**TASK GOAL**
Records follow. Pull out every line that contains "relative".

Saved entries:
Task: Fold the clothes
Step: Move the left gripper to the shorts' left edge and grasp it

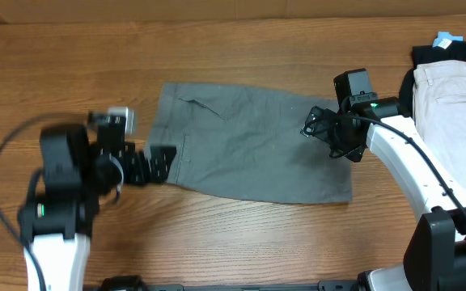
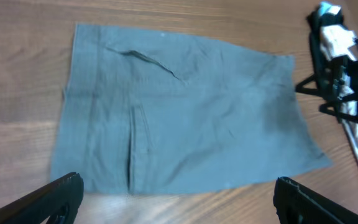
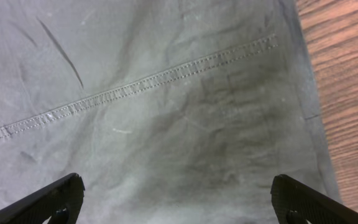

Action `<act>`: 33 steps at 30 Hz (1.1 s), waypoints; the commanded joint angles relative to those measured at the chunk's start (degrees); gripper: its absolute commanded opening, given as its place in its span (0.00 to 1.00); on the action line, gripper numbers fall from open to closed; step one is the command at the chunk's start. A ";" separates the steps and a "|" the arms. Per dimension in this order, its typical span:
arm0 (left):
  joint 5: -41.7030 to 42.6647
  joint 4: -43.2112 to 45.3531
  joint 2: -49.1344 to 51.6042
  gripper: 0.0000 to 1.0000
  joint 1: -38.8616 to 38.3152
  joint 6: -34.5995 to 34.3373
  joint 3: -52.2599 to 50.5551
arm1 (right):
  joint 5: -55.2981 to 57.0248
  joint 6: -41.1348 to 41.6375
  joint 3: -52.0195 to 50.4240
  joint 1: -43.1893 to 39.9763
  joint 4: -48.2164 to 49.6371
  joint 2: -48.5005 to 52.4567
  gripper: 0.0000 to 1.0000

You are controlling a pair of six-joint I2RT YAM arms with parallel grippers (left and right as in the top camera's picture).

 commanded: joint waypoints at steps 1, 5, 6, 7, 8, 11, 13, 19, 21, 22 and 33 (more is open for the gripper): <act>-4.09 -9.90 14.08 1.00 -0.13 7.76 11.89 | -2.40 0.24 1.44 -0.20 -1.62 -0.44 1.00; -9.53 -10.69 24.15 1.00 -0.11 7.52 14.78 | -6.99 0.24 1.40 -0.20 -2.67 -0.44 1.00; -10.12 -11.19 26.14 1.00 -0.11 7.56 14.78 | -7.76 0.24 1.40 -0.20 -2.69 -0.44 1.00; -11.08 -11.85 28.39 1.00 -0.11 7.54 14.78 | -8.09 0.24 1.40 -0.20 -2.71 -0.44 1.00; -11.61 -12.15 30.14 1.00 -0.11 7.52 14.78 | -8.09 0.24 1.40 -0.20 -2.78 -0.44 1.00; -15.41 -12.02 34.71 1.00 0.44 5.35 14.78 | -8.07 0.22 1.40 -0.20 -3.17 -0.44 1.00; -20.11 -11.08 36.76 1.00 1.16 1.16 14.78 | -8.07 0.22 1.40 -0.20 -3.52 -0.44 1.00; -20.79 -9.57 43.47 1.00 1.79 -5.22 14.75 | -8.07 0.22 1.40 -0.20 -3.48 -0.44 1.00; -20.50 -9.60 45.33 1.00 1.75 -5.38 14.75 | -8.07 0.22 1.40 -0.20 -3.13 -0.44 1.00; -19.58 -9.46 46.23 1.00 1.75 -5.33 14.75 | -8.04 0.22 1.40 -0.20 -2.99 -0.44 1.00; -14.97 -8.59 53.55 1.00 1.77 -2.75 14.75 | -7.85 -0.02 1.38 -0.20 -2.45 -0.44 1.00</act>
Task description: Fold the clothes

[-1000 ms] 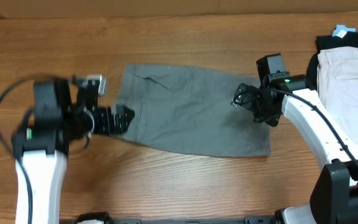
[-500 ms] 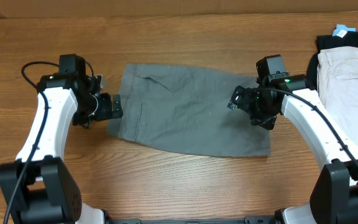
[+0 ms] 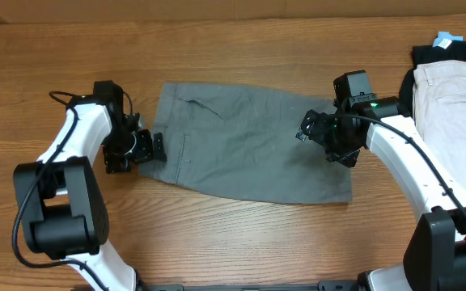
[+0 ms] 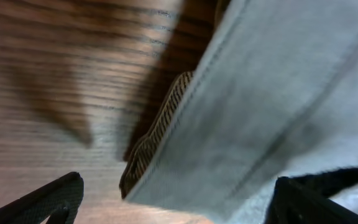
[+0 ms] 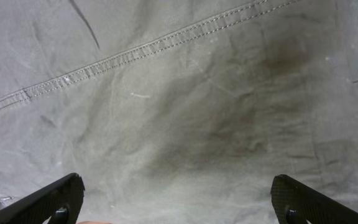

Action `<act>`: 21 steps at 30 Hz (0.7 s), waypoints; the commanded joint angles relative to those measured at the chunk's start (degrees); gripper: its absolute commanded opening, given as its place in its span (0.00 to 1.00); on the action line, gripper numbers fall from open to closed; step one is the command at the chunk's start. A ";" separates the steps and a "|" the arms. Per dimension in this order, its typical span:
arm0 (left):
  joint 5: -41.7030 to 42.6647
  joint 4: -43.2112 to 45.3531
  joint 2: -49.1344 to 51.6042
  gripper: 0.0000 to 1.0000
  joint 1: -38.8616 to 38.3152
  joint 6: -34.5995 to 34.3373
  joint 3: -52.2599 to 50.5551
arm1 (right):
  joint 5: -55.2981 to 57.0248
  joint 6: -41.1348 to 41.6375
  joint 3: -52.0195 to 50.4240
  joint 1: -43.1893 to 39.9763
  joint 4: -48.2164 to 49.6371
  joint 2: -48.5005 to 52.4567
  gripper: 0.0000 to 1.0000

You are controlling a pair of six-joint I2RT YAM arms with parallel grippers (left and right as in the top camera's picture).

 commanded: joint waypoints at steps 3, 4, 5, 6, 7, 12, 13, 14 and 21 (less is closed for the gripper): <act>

**TASK ANSWER**
Action `<act>`: 33 steps at 30 Hz (1.1 s), waypoints; the commanded joint angles relative to those measured at the chunk's start (degrees); gripper: its absolute commanded opening, given as its place in its span (0.00 to 1.00); on the action line, gripper numbers fall from open to closed; step one is the command at the chunk's start. A ";" separates the steps and a "|" the arms. Per dimension in this order, its typical span:
Action `<act>`: 21 steps at 30 Hz (0.7 s), waypoints; the commanded joint angles relative to those measured at the chunk's start (degrees); gripper: its absolute commanded opening, given as its place in its span (0.00 to 1.00); on the action line, gripper numbers fall from open to closed; step one is the command at the chunk's start. A ";" separates the steps and a "|" the arms. Per dimension in this order, its typical span:

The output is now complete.